Data records:
------------------------

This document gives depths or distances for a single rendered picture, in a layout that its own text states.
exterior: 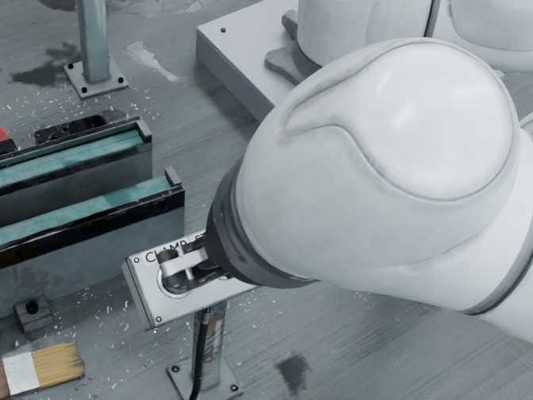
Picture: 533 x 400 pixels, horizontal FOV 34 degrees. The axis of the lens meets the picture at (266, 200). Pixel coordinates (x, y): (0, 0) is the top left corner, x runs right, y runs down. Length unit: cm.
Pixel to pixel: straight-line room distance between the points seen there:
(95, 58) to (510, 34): 61
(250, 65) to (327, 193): 98
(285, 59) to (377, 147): 98
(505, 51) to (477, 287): 81
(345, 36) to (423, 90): 86
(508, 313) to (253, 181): 14
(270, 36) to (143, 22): 24
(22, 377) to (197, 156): 42
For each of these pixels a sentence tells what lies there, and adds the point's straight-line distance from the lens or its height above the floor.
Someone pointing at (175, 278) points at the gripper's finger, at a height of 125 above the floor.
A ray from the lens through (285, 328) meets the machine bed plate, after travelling 110.
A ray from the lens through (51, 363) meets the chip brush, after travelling 107.
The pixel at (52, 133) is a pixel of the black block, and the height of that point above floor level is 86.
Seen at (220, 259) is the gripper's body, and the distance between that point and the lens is 56.
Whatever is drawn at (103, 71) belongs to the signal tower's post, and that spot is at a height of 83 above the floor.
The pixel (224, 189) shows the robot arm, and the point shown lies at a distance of 51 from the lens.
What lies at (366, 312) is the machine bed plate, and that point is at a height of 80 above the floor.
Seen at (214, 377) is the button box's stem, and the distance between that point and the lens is 103.
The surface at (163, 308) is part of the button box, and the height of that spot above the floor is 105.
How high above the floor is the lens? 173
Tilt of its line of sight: 49 degrees down
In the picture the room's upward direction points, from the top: 8 degrees clockwise

------------------------

● Task:
Transcribe every entry word for word, excluding images.

● The answer:
This document gives depths or distances for a single rendered picture, in a layout that its own text states.
exterior: 
Picture: 533 x 400 pixels, horizontal FOV 34 degrees. The axis of the lens meets the picture at (266, 200). Pixel coordinates (x, y): (0, 0) is the top left corner, x runs right, y runs down. Length unit: cm.
Pixel to pixel: straight-line room distance between the points seen there:
(95, 58) to (510, 34): 61
(250, 65) to (327, 193): 98
(285, 59) to (377, 147): 98
(505, 51) to (477, 287): 81
(345, 36) to (423, 90): 86
(508, 313) to (253, 181): 14
(270, 36) to (143, 22): 24
(22, 377) to (197, 156): 42
For each of these pixels a sentence tells what lies there, and adds the point's straight-line distance from the lens or its height above the floor.
Someone pointing at (175, 278) points at the gripper's finger, at a height of 125 above the floor.
A ray from the lens through (285, 328) meets the machine bed plate, after travelling 110.
A ray from the lens through (51, 363) meets the chip brush, after travelling 107.
The pixel at (52, 133) is a pixel of the black block, and the height of that point above floor level is 86.
Seen at (220, 259) is the gripper's body, and the distance between that point and the lens is 56.
Whatever is drawn at (103, 71) belongs to the signal tower's post, and that spot is at a height of 83 above the floor.
The pixel (224, 189) shows the robot arm, and the point shown lies at a distance of 51 from the lens.
What lies at (366, 312) is the machine bed plate, and that point is at a height of 80 above the floor.
Seen at (214, 377) is the button box's stem, and the distance between that point and the lens is 103.
The surface at (163, 308) is part of the button box, and the height of that spot above the floor is 105.
How high above the floor is the lens? 173
Tilt of its line of sight: 49 degrees down
In the picture the room's upward direction points, from the top: 8 degrees clockwise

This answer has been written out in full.